If your first child is going off to school or nursery this month, you’re probably keen for her to make new friends, and you’re looking forward to organising some playdates. But beware of letting the playdate experience become too competitive. A new report* warns that ‘playdate politics’ are playing havoc with parents’ bank balances, not to mention their peace of mind!
The days of having your kid’s school friends over for beans on toast and a kick around in the garden is officially a thing of the past, suggests the report. Instead, today’s parents are expected to shell out a minimum of £40 per playdate on meals out, cinema tickets, theme parks, take-aways and expensive arts and crafts materials.
No less than 85 percent of mums and dads in the survey agreed that playdates have become far too competitive. Nearly one in three parents admitted they fork out the cash to impress other parents, worrying they will be judged for the quality of their play date.

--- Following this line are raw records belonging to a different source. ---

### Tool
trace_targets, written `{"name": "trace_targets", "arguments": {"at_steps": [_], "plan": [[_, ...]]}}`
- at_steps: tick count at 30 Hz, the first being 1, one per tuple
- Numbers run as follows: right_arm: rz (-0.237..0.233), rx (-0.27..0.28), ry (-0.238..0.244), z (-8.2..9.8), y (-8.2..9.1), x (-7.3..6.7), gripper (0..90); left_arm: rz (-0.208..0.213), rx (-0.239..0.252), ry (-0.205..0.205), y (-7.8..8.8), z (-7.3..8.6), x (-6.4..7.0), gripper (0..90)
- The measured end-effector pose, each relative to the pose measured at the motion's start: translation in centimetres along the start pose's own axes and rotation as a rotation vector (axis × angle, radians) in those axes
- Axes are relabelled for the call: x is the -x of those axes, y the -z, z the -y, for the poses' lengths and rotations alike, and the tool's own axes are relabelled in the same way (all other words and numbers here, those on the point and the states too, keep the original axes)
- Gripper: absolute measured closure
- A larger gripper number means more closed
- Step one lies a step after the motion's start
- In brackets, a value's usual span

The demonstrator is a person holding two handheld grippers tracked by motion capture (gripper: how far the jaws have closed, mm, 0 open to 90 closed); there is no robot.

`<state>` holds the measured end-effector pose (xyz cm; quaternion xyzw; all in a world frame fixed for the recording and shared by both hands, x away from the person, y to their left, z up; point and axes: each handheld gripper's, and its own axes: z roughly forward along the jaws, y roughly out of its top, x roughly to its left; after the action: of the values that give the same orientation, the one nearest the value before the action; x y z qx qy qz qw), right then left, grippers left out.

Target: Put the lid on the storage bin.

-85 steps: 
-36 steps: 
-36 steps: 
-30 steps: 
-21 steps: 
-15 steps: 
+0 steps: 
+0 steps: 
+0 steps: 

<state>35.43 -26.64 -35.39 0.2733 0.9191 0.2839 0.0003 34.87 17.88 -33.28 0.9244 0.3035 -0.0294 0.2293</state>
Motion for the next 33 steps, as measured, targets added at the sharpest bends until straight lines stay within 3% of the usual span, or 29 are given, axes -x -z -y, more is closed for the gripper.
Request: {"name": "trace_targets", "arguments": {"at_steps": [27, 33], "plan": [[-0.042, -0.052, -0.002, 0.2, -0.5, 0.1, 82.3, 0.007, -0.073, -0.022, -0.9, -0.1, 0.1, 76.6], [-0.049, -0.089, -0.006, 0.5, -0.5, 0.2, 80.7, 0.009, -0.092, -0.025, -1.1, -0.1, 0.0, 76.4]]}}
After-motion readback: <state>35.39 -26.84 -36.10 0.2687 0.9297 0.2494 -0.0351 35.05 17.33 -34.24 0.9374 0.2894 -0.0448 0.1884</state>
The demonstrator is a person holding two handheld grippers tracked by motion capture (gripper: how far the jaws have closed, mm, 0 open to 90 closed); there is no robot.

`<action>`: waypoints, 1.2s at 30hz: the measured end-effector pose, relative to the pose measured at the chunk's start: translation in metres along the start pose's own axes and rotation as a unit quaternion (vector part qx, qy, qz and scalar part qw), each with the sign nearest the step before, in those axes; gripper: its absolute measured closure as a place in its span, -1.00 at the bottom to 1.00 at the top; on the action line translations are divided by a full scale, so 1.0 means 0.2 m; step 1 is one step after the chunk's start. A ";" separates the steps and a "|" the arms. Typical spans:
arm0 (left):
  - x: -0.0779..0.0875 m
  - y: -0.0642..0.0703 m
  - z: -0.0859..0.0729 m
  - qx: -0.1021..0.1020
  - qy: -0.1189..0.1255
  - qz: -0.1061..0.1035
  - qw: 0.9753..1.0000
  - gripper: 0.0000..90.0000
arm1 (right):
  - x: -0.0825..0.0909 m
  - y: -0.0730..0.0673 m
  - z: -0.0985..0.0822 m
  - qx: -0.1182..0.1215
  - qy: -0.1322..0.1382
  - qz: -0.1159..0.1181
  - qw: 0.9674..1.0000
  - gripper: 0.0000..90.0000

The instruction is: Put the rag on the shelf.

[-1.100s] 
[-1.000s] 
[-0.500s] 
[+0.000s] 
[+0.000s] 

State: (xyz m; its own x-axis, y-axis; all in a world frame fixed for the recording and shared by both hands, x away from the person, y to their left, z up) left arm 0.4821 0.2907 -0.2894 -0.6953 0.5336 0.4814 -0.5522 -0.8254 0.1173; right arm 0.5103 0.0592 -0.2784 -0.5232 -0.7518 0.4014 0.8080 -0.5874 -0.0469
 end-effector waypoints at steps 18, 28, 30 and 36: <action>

The main pitfalls parents face are:
1. The children will mess up the house (43 per cent).
2. The children will run riot (41 per cent).
3. The friends will be fussy eaters (35 per cent).
4. The parents will judge my house for being messy (31 per cent).
5. The parents will judge me for my entertaining skills, or lack of (24 per cent).
6. The children will ask for a sleepover (22 per cent).
7. The friends will tell their parents it was boring (21 per cent).
8. The parents will judge my house for being small (21 per cent).
9. The friends will have allergies (18 per cent).
10. The friends will tell their parents my cooking was terrible (16 per cent).
Regionally, Cardiff is the playdate capital of the UK, where 23 per cent of parents have at least one a week, compared to Belfast where only one in 50 families invite kids round once a week or more. London parents are the big spenders on playdates at £46, spending £13 more than parents in Glasgow (£33).
*Research commissioned by Bella Italia included 2,000 British parents.